Thinking now of my mother, I realize that all of those times, every single one, were about opening my arms wide and saying this is a safe place. There was a time when I would wrap her in my robe every morning as she got ready for kindergarten, and we would talk about how safe and cozy she was in my “house.” She doesn’t fit inside my robe anymore. But I know that this evening when she stands there in her borrowed dress, and her last-minute glittery shoes, and her graduation-gift jewelery, and that other mother’s son beside her, offering his steady arm and comforting presence, she’ll still be safe with me.

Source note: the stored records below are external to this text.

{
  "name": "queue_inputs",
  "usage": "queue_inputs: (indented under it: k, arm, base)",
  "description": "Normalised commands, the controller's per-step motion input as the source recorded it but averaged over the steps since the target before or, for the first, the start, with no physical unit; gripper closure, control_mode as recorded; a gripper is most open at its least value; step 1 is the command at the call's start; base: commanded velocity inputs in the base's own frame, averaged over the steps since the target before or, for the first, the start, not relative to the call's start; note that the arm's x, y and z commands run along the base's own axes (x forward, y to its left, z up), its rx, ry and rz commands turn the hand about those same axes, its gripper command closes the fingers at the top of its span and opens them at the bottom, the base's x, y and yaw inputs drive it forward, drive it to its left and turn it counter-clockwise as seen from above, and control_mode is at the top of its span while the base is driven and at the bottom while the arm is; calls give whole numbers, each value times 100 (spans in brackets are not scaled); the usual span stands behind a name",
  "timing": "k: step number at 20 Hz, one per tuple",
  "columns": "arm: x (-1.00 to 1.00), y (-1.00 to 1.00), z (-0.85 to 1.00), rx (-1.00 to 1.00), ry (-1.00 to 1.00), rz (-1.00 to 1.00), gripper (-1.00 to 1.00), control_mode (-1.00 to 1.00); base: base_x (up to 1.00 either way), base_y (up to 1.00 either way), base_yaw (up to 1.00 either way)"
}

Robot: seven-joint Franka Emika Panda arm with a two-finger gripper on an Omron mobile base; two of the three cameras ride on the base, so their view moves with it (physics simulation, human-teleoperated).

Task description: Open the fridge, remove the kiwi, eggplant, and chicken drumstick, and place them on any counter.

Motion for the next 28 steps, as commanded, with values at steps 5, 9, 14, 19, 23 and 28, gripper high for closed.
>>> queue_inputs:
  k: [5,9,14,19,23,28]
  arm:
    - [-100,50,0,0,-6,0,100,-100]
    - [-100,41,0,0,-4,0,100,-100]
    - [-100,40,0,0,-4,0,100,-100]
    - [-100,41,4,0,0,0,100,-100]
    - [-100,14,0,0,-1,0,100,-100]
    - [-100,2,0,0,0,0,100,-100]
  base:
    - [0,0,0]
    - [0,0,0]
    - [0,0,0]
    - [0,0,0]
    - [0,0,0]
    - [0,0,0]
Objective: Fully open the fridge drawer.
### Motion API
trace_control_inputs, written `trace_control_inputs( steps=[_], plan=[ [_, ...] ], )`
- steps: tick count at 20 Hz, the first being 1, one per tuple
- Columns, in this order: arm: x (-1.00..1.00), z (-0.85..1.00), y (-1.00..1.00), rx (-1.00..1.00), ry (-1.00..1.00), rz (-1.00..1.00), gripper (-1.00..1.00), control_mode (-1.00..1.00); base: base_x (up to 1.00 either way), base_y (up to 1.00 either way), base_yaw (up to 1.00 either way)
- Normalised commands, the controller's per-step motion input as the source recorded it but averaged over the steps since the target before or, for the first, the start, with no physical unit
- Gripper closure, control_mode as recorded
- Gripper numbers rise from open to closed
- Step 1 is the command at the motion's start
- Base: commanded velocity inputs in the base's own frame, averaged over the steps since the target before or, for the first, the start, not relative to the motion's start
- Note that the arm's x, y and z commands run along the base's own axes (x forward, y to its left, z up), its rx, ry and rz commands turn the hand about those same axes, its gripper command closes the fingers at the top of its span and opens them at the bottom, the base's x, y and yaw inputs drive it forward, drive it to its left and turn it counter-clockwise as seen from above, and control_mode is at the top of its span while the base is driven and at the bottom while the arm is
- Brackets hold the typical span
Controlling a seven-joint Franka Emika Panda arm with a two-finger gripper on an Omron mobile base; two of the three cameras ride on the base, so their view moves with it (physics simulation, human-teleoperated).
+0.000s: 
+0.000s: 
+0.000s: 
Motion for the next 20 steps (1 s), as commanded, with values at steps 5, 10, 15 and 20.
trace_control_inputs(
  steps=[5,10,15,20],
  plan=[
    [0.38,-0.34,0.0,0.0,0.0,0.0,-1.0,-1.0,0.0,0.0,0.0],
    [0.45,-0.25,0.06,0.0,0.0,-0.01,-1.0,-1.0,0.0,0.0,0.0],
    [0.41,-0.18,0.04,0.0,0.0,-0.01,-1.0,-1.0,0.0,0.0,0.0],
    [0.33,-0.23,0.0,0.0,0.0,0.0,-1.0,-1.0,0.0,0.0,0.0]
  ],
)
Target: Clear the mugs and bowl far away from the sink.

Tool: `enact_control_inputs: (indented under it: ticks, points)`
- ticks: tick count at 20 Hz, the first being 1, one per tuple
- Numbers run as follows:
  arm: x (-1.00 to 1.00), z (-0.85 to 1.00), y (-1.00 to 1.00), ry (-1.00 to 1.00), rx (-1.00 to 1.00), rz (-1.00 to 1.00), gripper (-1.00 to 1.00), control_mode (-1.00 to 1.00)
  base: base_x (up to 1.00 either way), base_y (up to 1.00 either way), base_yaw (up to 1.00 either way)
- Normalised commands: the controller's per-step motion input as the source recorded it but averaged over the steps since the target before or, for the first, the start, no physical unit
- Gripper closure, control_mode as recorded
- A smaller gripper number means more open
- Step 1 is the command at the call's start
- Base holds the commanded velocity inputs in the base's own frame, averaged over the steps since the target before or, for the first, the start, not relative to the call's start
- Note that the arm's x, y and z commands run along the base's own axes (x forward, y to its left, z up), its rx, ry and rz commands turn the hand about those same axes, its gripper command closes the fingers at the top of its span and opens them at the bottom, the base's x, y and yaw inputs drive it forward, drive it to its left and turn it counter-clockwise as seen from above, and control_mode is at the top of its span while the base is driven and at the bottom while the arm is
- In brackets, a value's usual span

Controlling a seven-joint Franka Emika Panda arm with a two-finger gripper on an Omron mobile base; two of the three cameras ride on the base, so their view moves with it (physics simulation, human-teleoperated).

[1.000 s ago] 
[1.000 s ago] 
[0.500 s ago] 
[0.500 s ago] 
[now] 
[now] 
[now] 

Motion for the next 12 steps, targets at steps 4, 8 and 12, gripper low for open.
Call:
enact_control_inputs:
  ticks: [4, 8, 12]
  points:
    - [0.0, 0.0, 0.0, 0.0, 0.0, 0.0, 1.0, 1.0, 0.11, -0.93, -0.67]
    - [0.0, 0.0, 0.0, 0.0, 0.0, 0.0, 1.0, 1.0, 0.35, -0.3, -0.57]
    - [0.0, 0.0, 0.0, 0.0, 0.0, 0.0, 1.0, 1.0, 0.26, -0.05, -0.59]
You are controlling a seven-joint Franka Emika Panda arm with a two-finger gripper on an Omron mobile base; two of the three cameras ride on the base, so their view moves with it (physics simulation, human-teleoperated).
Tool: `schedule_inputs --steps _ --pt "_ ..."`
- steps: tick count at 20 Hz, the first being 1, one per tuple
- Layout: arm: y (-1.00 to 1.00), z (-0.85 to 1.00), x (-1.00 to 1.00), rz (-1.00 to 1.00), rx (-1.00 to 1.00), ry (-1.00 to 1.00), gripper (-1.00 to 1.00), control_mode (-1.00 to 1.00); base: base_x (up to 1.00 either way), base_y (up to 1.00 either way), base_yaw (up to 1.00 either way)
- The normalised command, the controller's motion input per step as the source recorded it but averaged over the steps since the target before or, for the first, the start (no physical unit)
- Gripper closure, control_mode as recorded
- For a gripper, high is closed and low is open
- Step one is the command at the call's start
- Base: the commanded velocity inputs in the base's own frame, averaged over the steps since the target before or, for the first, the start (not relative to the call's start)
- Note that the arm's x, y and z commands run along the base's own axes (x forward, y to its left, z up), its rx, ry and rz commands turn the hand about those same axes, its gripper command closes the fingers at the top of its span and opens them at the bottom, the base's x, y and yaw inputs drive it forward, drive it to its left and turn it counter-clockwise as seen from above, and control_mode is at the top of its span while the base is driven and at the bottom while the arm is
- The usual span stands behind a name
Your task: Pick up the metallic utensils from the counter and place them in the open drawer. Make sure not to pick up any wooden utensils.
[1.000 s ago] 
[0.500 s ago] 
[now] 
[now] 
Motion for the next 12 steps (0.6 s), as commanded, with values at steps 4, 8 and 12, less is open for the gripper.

I may even recite the Hail Mary, a prayer that has often sprung to my lips as an ambulance passes by, a prayer I have taught my daughters to recite, too. It has always felt like the right prayer, the prayer when all others fall on deaf ears. Little wonder that it is attached to that most masculine of games, football. Mothers will catch every pass. They will make sure your uniform is clean before the game. They’ll get you to the game on time. And when the goal is made, they will miraculously also be there to cheer from the sidelines like any other spectator. Whether you see them or not, they will be there.